Well I’ve been a little slacking on the blogging. Life just hasn’t given any time to sit and let my fingers unpack and capture a few things with words.
I’m thankful that we are settled in the house where we will spend our time in the states, that I have a good game plan for homeschool this fall, and that I haven’t had to touch a suitcase in a week.
Many have asked about this pregnancy and it’s been a journey in trusting the Lord. In fact just in the last week have I even let myself prepare for his arrival. There are still moments when the “what ifs” hold my heart at ransom but the fact that he’s going to be here in about a month (by my gut) and this little innate nesting thing have helped me prepare a little more.

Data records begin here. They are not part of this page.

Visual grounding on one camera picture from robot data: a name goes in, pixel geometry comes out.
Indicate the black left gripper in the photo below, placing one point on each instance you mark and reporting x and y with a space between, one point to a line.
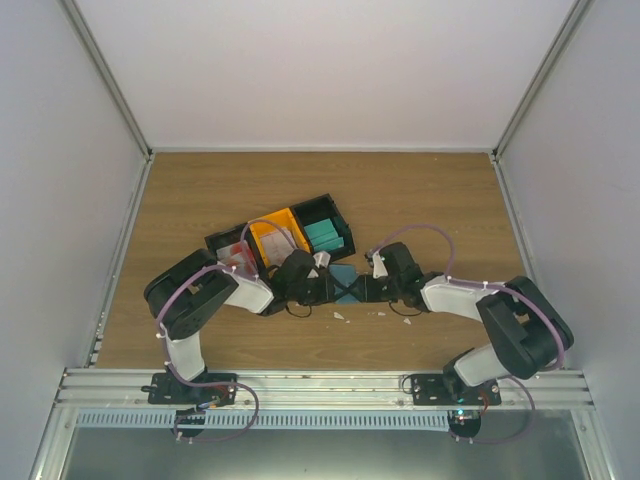
327 293

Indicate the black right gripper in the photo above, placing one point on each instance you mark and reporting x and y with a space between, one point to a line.
365 291

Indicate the teal card holder wallet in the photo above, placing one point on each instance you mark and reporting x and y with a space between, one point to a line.
344 278

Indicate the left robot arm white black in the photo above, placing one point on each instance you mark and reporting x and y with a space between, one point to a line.
186 296

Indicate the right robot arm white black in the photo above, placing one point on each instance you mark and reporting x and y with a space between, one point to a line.
526 334

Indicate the stack of teal cards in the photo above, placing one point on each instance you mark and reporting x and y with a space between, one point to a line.
324 236

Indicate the black bin with teal cards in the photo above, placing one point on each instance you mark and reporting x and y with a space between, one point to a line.
324 207

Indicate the white cards in orange bin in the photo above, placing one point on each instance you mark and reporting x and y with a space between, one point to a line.
277 245

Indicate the red white cards stack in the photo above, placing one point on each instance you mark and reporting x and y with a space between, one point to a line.
238 255

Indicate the black bin with red cards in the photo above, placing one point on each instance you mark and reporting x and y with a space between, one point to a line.
224 238

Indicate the orange plastic bin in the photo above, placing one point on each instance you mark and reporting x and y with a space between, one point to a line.
276 220

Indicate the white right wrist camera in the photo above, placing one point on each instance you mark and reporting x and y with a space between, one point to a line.
376 262

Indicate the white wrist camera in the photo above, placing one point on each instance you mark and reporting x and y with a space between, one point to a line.
376 262
322 260

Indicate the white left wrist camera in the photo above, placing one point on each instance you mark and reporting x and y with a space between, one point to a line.
322 260

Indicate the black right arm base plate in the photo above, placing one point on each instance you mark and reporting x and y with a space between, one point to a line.
437 389

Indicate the grey slotted cable duct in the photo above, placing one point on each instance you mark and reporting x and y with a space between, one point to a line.
269 419

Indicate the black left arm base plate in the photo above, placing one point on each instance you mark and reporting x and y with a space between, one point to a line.
165 389

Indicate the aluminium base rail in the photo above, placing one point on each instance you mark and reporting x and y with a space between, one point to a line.
307 390

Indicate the aluminium frame post left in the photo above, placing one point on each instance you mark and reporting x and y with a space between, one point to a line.
89 43

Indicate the aluminium frame post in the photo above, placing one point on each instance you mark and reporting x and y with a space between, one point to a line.
89 43
566 31

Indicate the aluminium frame post right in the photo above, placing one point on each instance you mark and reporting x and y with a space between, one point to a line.
566 31

To sum up this pregnancy I think Calvin puts it best when he prays for his new brother, “Lord, please help this baby not die right away, and for it not to have any problems like Seth did.” Some days those prayers from his little lips bring tears to my eyes. My little Calvin doesn’t want to see pain again, and wants to play with this little brother. His mama feels the same way.

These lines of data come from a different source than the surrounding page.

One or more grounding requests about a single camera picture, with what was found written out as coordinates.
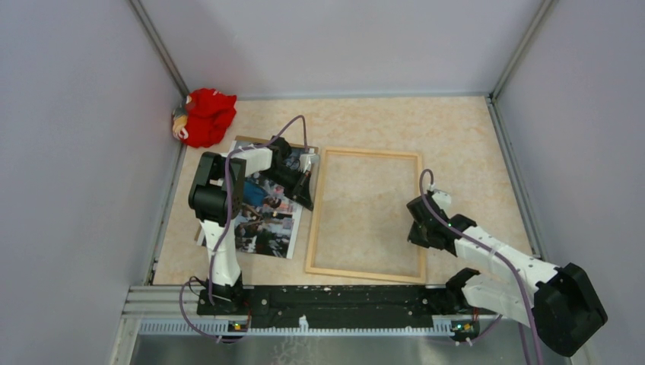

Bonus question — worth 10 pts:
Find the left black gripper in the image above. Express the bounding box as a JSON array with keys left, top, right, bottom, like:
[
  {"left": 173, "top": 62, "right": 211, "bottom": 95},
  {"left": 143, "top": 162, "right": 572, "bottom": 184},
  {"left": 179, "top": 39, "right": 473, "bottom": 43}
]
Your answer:
[{"left": 259, "top": 165, "right": 313, "bottom": 211}]

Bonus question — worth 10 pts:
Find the printed photo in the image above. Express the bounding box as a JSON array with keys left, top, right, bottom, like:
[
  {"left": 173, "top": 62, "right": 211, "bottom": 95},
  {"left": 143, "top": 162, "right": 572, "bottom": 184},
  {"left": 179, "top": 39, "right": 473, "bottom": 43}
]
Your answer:
[{"left": 189, "top": 138, "right": 319, "bottom": 259}]

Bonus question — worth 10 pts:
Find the wooden picture frame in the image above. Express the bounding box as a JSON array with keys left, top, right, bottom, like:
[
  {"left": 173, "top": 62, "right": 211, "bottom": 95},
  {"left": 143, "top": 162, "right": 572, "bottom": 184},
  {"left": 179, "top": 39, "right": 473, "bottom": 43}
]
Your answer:
[{"left": 304, "top": 146, "right": 427, "bottom": 285}]

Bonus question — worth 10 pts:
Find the transparent plastic sheet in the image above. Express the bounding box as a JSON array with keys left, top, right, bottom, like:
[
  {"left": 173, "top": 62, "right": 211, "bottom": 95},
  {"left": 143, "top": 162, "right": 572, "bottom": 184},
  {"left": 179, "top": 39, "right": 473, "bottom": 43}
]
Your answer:
[{"left": 314, "top": 153, "right": 421, "bottom": 277}]

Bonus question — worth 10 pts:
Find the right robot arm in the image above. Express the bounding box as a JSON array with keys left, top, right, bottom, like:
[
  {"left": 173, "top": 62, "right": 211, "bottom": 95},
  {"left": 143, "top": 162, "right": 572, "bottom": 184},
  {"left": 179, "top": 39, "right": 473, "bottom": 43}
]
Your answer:
[{"left": 406, "top": 190, "right": 608, "bottom": 357}]

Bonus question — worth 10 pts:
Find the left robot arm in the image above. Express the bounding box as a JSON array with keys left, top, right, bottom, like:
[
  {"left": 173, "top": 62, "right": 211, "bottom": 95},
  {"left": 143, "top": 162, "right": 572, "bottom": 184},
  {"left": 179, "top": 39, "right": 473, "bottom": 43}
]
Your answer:
[{"left": 188, "top": 137, "right": 319, "bottom": 314}]

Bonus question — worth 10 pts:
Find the red crumpled cloth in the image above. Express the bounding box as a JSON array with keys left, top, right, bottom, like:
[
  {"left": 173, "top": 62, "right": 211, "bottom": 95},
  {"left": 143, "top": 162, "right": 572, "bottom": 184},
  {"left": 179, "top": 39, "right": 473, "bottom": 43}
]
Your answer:
[{"left": 172, "top": 88, "right": 237, "bottom": 148}]

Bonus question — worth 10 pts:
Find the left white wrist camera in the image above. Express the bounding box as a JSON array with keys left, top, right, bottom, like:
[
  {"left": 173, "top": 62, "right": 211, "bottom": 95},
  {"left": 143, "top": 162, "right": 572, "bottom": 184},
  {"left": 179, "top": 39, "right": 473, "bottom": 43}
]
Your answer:
[{"left": 299, "top": 153, "right": 320, "bottom": 173}]

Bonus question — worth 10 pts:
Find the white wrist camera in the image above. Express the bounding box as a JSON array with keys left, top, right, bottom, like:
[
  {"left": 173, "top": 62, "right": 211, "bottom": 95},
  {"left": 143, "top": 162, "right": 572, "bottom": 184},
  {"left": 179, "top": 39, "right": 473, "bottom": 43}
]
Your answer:
[
  {"left": 299, "top": 153, "right": 320, "bottom": 173},
  {"left": 432, "top": 189, "right": 452, "bottom": 211}
]

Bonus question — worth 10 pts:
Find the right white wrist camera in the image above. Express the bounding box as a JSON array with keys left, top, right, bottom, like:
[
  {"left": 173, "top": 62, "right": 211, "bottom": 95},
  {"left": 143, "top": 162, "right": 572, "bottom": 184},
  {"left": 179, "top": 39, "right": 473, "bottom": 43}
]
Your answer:
[{"left": 432, "top": 189, "right": 452, "bottom": 211}]

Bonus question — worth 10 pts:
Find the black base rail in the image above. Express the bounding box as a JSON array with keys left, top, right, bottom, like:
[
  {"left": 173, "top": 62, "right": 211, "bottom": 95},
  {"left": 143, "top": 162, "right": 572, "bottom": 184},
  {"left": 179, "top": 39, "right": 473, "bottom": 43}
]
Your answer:
[{"left": 196, "top": 285, "right": 474, "bottom": 329}]

So it’s been hard, and it’s been a daily battle to enjoy this little man and not be gripped by fear.
Thankfully he’s looking very healthy, no signs of hydrops but I do have an abundance of amniotic fluid. So I look much more pregnant than I am. We were able to see the perinatologist and all test came back normal, although the excess fluid it puts me at risk for preterm labor and stillbirth. All things that came with the diagnosis of polyhydramnios with the other boys, but those words are very real to me now. I have emotions tied to them and pray desperately the Lord will keep this little guy safe in my womb until 36 weeks.
My OB tried to reassure us that things are looking great and that even if he does come early I’m getting to the safe point, where the death rate for preemies drops to 2%. What he meant for comfort, didn’t take root in my heart because we’ve had a baby in that 2%, we know that it’s possible, that only the Lord knows the number of our days. The thought of it happening again is terrifying.
Thankfully the perinatologist is monitoring me weekly, with ultrasounds. It’s been good for my heart to have that reassurance that he’s still okay on a weekly basis. Plus getting a peek at our guy each week has been fun. We’ve been told he already has hair and he’s got some pretty sweet cheeks that I can’t wait to smoother with kisses, in a month.
I’m having some consistent contractions and trying my best to rest when I can and let my crazy boys run circles around me. Marvin and I would really love to attend a conference for parents who have lost children in Nashville on Labor Day weekend. But if this little man comes before then, we’re just praying he’ll be healthy and safe.
Thanks for continuing to pray for us and for the health of our 4th son.